C++ Memory Ordering Model
Author: Walter Karas (wkaras@yahoo.com)
Indiviual memory events are memory location access starts and ends, fences, thread starts and ends, or some combination
of these. A memory location access is a load, a store, or both a load and a store.
A particular load start or end, or thread start or end are in a single thread execution. All other memory events
are (nominally) in all thread executions. A thread execution has exactly one start and end in it.
A thread execution defines a strict partial ordering of all memory events in it, represented in this document with the
conventional symbols < and >.
All memory events are caused by one thread execution, and are in the thread execution they are caused by. If S is
the start and E is the end of a thread execution T, there can be no memory event X in T where X < S or X > E.
The notation (X, Y) means that the event Y is distinct from event X, in the same thread execution as X, and not Y > X.
For (X, Y), let Z be a memory event in the same thread execution as X and Y, distinct from both of them. If Z < Y but
not Z < X, or event Z > X but not Z > Y, or there is no pair in the partial ordering relation containing Z and either
X or Y, then Z overlaps (X, Y).
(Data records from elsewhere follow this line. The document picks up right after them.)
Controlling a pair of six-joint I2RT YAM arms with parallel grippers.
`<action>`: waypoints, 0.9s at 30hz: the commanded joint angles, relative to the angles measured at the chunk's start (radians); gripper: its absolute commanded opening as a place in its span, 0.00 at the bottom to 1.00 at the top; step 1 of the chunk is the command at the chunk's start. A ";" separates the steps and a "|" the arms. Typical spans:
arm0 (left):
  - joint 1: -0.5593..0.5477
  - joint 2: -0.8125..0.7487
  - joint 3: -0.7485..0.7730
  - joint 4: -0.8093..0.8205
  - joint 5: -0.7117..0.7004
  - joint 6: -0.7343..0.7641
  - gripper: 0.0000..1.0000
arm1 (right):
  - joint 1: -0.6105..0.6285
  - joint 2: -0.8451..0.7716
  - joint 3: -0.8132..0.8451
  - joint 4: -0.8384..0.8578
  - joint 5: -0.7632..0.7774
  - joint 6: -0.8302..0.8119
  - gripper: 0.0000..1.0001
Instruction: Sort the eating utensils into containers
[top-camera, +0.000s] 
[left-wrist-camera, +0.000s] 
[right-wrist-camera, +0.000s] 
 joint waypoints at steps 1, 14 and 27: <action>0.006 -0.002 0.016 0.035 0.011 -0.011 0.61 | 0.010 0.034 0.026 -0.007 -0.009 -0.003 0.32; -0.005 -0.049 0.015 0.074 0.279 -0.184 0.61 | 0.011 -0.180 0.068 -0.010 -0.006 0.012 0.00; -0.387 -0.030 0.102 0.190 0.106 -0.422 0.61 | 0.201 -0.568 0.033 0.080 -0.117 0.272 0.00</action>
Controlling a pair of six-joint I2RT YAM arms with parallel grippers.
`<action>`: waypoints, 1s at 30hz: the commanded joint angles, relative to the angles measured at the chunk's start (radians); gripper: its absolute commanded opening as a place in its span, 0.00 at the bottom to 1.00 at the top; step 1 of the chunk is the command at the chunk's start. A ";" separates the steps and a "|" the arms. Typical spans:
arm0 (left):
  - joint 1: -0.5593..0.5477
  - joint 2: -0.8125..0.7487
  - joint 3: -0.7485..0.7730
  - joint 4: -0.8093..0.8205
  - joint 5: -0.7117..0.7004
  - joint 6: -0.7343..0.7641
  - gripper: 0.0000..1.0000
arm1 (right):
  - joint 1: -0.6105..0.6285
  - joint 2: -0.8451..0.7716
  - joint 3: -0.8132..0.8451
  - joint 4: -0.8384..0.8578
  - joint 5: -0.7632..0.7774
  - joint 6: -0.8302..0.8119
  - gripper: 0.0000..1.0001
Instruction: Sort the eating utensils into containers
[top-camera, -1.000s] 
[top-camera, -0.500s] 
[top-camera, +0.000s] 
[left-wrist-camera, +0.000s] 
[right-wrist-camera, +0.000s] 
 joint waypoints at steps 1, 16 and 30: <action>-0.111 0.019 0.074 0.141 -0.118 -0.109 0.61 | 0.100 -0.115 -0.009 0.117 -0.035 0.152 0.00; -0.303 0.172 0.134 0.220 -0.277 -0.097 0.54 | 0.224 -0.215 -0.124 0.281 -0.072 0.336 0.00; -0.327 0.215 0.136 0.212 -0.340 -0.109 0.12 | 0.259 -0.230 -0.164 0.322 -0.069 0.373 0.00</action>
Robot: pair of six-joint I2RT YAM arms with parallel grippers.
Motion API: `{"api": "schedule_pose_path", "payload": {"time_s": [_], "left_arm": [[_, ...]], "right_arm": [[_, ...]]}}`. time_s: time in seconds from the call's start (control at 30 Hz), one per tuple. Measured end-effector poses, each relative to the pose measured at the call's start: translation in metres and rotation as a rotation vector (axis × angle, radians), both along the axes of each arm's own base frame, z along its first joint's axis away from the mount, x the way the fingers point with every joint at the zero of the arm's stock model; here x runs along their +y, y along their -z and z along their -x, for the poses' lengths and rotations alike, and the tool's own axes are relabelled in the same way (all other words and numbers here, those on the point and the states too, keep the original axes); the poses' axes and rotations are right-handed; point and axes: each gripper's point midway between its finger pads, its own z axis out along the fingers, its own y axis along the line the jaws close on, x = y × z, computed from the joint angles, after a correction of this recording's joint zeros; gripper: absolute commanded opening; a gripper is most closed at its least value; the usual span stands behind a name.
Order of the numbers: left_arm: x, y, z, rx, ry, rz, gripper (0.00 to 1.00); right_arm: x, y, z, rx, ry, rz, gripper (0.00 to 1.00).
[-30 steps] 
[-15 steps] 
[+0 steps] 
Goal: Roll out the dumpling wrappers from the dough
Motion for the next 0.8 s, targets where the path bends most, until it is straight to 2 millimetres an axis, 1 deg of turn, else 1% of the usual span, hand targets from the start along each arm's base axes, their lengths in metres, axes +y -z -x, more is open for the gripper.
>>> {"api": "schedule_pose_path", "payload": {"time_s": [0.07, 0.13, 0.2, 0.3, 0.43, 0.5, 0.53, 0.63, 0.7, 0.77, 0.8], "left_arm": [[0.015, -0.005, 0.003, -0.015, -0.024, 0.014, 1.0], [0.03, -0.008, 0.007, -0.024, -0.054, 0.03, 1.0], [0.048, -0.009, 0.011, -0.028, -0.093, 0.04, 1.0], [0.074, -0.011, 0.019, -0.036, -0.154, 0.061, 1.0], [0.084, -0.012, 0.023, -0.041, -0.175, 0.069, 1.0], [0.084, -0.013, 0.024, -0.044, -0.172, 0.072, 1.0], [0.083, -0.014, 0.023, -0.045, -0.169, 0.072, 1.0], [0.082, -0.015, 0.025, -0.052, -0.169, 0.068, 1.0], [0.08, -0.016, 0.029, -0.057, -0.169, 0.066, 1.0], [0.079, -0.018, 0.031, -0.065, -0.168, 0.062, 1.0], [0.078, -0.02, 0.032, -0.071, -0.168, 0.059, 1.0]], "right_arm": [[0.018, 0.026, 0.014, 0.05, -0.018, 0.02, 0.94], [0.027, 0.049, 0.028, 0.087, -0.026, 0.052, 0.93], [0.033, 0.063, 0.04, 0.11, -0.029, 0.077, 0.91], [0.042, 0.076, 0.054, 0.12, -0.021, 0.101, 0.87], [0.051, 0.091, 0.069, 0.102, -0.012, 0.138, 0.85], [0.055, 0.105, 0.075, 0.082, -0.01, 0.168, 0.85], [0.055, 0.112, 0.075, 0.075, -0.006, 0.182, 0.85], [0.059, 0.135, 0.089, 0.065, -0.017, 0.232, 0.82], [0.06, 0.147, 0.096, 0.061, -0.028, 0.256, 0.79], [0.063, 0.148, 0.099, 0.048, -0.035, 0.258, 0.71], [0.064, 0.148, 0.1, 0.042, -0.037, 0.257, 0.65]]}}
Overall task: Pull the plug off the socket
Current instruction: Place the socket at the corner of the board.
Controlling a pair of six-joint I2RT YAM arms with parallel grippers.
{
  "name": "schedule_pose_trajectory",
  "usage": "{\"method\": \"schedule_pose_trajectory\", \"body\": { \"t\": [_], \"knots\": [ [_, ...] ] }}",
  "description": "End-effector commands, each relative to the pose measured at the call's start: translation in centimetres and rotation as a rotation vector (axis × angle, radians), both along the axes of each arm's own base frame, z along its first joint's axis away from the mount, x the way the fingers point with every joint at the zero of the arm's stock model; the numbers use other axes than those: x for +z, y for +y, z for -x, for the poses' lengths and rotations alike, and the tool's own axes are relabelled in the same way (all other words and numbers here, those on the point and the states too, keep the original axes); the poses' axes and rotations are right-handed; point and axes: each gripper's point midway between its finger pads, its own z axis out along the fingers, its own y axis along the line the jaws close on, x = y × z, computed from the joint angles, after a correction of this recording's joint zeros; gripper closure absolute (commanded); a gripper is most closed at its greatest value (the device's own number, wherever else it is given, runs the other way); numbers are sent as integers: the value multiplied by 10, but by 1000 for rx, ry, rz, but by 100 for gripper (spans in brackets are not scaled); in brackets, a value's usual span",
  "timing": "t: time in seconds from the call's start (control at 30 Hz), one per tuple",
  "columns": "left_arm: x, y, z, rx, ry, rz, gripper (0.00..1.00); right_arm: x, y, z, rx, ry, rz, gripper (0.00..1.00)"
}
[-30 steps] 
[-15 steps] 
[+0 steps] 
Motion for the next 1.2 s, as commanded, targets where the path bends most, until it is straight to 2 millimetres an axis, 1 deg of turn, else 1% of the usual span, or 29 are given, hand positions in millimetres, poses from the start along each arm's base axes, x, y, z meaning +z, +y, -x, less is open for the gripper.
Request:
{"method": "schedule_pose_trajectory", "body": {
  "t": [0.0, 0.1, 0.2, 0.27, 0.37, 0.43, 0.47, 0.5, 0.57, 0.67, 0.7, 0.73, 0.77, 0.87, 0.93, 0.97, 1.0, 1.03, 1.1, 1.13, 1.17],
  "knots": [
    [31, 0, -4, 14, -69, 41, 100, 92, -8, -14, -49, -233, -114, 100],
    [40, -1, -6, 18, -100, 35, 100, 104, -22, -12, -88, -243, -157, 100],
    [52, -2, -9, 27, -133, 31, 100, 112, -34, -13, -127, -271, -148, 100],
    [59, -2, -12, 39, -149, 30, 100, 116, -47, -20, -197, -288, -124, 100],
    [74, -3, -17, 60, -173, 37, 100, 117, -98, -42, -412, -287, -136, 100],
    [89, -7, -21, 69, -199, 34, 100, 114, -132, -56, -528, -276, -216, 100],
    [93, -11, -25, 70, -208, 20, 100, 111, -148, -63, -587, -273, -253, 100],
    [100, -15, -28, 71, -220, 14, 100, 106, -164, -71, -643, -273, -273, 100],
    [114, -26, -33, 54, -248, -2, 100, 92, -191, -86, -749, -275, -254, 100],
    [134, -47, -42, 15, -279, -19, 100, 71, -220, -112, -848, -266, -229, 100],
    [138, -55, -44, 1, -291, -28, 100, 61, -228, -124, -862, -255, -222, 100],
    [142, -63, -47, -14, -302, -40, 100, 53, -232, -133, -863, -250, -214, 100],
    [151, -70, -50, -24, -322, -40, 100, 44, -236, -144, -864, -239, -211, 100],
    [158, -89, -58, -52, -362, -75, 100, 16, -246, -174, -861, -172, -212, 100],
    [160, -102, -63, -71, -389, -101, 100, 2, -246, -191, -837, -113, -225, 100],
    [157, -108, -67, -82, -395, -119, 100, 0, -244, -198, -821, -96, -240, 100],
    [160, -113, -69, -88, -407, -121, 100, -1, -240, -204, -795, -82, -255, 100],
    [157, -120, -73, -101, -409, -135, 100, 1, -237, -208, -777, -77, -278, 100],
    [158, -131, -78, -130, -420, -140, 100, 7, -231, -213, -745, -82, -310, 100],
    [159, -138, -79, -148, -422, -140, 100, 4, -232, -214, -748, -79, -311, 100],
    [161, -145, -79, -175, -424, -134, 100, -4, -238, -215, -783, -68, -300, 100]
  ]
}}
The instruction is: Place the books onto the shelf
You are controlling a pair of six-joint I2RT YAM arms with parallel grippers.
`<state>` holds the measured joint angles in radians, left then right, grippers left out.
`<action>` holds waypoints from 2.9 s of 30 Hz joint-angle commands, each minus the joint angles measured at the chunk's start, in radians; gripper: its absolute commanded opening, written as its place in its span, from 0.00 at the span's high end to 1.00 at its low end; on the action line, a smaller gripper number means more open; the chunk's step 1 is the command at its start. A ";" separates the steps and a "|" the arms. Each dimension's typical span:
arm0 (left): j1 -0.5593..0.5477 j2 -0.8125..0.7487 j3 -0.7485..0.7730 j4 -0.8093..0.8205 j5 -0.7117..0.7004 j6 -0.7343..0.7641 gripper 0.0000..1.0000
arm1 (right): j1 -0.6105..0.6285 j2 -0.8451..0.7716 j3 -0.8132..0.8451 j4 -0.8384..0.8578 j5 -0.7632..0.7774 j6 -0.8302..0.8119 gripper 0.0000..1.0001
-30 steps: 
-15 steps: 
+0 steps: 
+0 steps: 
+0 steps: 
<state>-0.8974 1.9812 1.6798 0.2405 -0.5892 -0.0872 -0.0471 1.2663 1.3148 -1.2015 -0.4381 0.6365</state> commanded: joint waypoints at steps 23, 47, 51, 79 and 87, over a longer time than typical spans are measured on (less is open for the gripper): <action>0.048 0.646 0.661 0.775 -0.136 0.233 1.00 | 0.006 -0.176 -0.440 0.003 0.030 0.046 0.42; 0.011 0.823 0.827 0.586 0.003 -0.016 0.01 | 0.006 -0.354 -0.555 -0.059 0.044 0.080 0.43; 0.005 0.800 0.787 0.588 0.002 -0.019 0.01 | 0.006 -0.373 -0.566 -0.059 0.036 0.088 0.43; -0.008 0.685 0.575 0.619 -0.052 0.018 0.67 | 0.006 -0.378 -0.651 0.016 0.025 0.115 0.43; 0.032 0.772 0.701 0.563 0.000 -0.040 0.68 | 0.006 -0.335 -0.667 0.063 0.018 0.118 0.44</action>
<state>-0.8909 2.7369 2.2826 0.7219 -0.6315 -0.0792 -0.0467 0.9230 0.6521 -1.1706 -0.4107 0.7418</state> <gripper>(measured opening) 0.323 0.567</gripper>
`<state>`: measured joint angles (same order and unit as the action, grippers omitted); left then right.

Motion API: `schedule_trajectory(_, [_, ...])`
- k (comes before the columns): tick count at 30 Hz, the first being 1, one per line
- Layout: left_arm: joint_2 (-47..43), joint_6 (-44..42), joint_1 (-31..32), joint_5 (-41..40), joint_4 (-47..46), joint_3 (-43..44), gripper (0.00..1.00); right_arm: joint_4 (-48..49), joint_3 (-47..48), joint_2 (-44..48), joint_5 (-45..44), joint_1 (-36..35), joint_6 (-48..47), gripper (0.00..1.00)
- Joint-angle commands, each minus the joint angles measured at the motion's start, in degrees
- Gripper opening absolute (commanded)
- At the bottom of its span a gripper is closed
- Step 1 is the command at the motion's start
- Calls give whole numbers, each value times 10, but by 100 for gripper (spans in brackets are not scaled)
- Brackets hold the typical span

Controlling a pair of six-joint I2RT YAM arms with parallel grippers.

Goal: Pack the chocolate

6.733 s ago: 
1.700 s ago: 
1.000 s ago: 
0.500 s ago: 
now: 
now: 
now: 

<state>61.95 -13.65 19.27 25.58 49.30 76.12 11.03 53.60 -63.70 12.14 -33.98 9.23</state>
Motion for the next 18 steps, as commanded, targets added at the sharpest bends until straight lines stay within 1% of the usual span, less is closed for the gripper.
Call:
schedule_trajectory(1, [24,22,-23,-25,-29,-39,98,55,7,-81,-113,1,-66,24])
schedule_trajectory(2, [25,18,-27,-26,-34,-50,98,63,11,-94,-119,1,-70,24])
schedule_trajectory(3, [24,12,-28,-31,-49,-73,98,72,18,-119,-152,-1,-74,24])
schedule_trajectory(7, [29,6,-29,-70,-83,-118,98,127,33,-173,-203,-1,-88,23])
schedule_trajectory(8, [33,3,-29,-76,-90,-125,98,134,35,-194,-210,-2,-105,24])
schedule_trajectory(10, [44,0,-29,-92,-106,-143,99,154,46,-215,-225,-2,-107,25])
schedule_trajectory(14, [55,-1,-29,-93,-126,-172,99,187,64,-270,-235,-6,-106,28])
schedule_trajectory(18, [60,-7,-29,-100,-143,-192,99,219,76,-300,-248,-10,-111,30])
For (U, V) in the same thread execution as (X, Y), with
all of X, Y, U, V mutually distinct, unless V < X, or Y < U, (U, V) and (X, Y) overlap.
Every memory location access has a start and end event, For a memory location access A, A end < A start is not true in
any thread execution the events are in. Thus, a memory location access A can be referred to as (A start, A end).
If memory accesses A1 and A2 are in the same thread execution, and access the same memory location, they are said to
overlap if (A1 start, A1 end) and (A2 start, A2 end) overlap.
A memory store attempts to store a particular value to a memory location. Let S1 and S2 be two stores to the same memory
location in the same thread execution. If they overlap they both fail, otherwise they both succeed.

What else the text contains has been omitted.